Шумно выдохнув, он откидывается на спинку сиденья и находит меня взглядом в зеркале заднего вида.
Я набираю в лёгкие больше воздуха. Медлю, но все же решаюсь:
— Нам нужно разъехаться…
В полной тишине рушится привычный устойчивый мир, превращаясь в тот самый пепел, которого я хотела.

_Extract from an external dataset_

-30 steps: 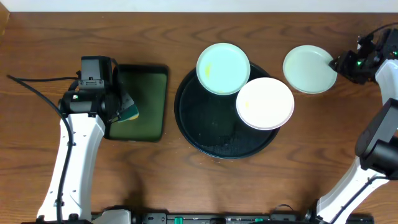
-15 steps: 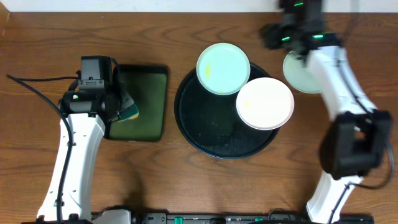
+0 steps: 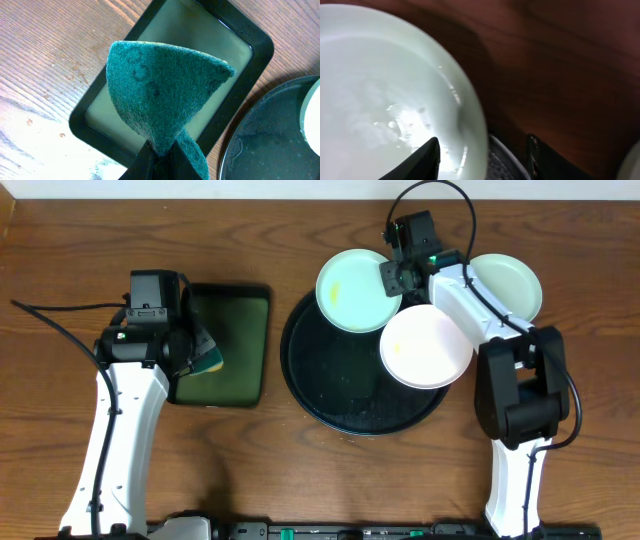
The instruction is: Clean dirty plates on tray and stack at the side
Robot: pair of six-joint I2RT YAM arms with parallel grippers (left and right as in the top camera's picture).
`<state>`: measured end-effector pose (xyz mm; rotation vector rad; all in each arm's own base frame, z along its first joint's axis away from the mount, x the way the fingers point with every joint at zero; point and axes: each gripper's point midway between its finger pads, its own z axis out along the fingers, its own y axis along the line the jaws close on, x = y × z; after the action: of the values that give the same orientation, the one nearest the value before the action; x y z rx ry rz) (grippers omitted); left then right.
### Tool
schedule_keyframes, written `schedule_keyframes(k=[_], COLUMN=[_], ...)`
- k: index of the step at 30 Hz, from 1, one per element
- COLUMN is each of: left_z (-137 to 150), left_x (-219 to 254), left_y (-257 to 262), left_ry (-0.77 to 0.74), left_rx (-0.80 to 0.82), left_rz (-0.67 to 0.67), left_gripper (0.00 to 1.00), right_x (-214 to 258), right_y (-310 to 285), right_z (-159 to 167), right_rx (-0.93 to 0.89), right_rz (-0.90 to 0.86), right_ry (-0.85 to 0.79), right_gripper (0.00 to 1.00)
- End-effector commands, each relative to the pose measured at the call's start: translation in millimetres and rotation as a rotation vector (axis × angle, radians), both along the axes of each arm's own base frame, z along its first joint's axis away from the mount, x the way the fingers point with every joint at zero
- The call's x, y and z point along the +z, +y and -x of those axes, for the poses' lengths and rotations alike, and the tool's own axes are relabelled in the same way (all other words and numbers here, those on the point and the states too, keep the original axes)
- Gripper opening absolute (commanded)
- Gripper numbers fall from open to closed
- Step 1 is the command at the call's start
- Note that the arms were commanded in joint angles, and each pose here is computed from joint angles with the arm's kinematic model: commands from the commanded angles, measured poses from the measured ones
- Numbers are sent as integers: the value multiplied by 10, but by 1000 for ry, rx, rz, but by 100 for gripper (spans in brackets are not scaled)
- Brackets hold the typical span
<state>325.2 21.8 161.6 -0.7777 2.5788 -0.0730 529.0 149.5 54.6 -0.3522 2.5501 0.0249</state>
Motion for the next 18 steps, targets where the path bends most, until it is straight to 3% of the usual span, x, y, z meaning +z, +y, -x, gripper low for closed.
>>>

Мы с Наилем оба понимаем, что это самое правильное и взвешенное решение, которое принималось за последнее время. И, тем не менее, замираем и не двигаемся — выдерживаем зрительный контакт, проверяем реакции. Живы, дышим. Кажется, даже существуем.
Будет ново и непривычно. Местами дико. Потом, возможно, ничуть не хуже, а даже лучше.
Мы обязательно продолжим быть лучшими родителями для Мышки. Вместе её воспитаем и поставим на ноги. Разделим обязанности, в том числе и финансовые. Будем рядом, когда нужно. Подхватим, утешим. Залюбим. Всё как и прежде.